Os resultados estão no estudo Sujeito oculto: profissionais de saúde mental e o trabalho com pessoas com comportamento suicida desenvolvido por Natália sob orientação do professor Santos, com coautoria das professoras Érika Arantes de Oliveira Cardoso e Elaine Campos Rodrigues, ambas da FFCLRP.
Atendimento on-line é alternativa de suporte para regiões distantes
Embora não substitua o atendimento presencial em determinadas situações (como quando há o risco iminente de suicídio), o atendimento on-line se mostrou como uma possibilidade viável no manejo desses casos, especialmente em contexto de difícil acesso a serviços de saúde mental. Esse foi um dos achados do trabalho Manejo online do comportamento suicida na ótica de psicólogas(os) brasileiras(os): primeiras ponderações, desenvolvido pela pesquisadora Natália com orientação do professor Santos.
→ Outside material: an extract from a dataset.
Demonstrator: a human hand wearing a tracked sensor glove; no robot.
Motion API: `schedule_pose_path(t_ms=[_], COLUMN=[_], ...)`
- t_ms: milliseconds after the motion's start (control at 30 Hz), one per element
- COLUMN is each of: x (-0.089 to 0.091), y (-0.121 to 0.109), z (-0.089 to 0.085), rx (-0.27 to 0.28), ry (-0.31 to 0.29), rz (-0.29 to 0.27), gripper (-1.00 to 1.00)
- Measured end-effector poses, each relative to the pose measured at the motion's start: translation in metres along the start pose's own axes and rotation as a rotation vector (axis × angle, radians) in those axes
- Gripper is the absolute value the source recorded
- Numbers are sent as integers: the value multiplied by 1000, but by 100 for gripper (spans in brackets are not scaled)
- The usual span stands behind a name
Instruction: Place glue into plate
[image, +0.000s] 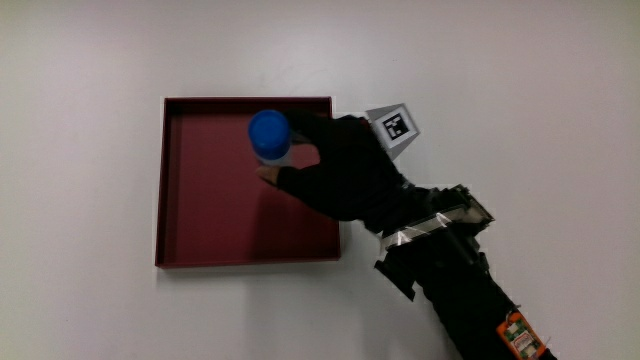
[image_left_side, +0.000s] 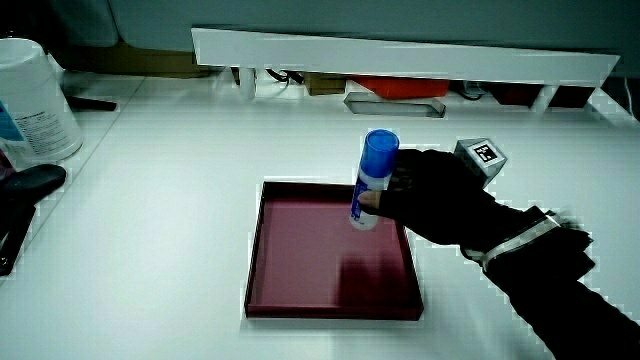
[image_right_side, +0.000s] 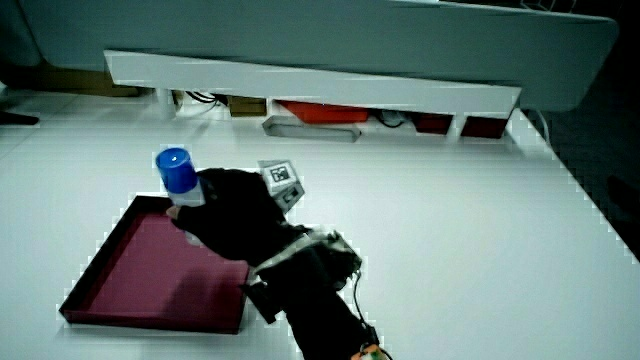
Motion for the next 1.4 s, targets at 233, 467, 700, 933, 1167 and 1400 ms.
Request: schedule_pose_path(t_ms=[233,467,700,933,1167,1400], x=[18,33,43,49,52,47], y=[1,-1,-4,-6,-8,-22], z=[-18,-31,-32,-31,-31,-18], rx=[-40,-75,-74,-66,-77,-96], ry=[-13,-23,27,51,75,93], rz=[-24,-86,-120,-137,-152,-214], gripper=[0,0,0,-20,-55,-90])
Com o atendimento on-line a pessoas ou grupos em situação de emergência temporariamente autorizado, devido ao distanciamento social provocado pela pandemia de covid-19, Natália conta que tiveram a oportunidade de entrevistar dez psicólogos clínicos que atuam como psicoterapeutas, com quatro a 30 anos de experiência, e que atenderam pacientes com comportamento suicida durante a pandemia.
Apesar de constatarem a viabilidade deste modo de atendimento, a pesquisadora avalia que a pandemia de covid-19 “foi considerada uma tempestade perfeita de condições que elevou a vulnerabilidade dos indivíduos ou comportamento suicida, gerando uma demanda potencial para psicólogos clínicos, mas a própria atuação desses profissionais sofreu importantes impactos decorrentes do contexto de restrição do contato físico, já que tiveram que se adaptar ao atendimento mediado por tecnologias da informação e comunicação de forma abrupta e, muitas vezes, sem nenhum treinamento prévio”.
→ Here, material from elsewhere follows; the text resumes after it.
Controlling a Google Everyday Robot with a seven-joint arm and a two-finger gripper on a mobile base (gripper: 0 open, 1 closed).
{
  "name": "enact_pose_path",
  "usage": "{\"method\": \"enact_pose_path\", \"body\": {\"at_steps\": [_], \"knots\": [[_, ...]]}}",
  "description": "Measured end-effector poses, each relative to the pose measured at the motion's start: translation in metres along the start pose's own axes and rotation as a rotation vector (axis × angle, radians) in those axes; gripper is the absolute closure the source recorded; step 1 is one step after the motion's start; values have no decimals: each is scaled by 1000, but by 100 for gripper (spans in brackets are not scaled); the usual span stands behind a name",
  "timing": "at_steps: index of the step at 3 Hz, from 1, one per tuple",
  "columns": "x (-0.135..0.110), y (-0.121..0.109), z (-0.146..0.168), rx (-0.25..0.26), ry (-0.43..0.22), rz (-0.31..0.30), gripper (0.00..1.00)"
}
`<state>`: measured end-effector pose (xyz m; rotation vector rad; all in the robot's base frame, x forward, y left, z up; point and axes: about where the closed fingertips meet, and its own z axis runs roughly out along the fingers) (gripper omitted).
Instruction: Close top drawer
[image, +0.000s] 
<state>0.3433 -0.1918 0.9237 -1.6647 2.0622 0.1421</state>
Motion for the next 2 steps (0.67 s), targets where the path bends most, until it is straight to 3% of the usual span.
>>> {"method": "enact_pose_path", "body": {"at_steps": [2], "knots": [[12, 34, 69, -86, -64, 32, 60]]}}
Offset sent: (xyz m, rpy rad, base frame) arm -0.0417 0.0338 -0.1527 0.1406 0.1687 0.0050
Assim, as entrevistas evidenciaram profissionais tristes, estressados, chorosos, ansiosos, convivendo com lutos diversos e planos e expectativas frustrados, além de consequências físicas indesejáveis, como ganho ou perda de peso e descompensação de sintomas e doenças de base. “Eles se sentiram colocados à prova diante da necessidade de exercer uma função de ajuda aos seus pacientes enquanto também estavam se sentindo vulneráveis”, conta a pesquisadora.
A própria adaptação ao atendimento on-line trouxe aos psicólogos resistências, inseguranças e dúvidas, como a “ansiedade e angústia diante da necessidade de transição brusca”, ao mesmo tempo que faziam ajustes para lidar com “o ideal e o possível nas circunstâncias excepcionais”, continua Natália, acrescentando que, por outro lado, também relataram facilidade em relação às “barreiras geográficas e melhor aproveitamento do tempo”. Para a pesquisadora, esses atendimentos levaram “a uma quebra de paradigmas, preconceitos e uma projeção de que, ao menos, alguns atendimentos vão ser mantidos de modo remoto após o período pandêmico”.
Quanto ao manejo do comportamento suicida, Natália afirma que o sentimento de insegurança dos psicólogos por não estarem fisicamente próximos da pessoa em momentos de crise “acentuou o receio de que ela pudesse consumar o suicídio”, o que se traduziu em vivências de “medo intenso e angústias terríveis”. Apesar disso, os profissionais identificaram como positiva a possibilidade de levar um suporte especializado a quem reside em locais onde não há um sistema de saúde mental “adequado e competente”.